Could you copy every line of the data that contains the word "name"?

*** Opening of Data ***

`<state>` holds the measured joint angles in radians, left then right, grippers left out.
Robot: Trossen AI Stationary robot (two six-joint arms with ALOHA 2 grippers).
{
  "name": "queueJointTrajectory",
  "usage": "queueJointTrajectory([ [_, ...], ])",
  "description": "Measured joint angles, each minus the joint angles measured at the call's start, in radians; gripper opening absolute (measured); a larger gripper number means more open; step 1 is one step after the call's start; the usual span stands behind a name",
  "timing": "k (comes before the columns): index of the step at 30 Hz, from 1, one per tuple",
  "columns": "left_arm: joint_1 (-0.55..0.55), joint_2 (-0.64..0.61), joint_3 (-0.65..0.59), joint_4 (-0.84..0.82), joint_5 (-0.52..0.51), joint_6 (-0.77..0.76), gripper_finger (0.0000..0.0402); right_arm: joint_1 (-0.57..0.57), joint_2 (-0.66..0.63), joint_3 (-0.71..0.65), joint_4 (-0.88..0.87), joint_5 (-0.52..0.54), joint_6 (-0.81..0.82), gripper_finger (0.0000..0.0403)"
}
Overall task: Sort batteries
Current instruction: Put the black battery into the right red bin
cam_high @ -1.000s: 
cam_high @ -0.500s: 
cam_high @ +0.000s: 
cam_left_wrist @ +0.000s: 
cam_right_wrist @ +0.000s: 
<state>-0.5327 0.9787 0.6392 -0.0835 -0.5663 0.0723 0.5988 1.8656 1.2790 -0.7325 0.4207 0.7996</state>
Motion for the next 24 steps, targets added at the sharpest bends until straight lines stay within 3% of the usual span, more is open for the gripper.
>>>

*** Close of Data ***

▶ Solved problem
  "name": "queueJointTrajectory",
  "description": "Measured joint angles, each minus the joint angles measured at the call's start, in radians; gripper opening absolute (measured); a larger gripper number means more open; step 1 is one step after the call's start; the usual span stands behind a name",

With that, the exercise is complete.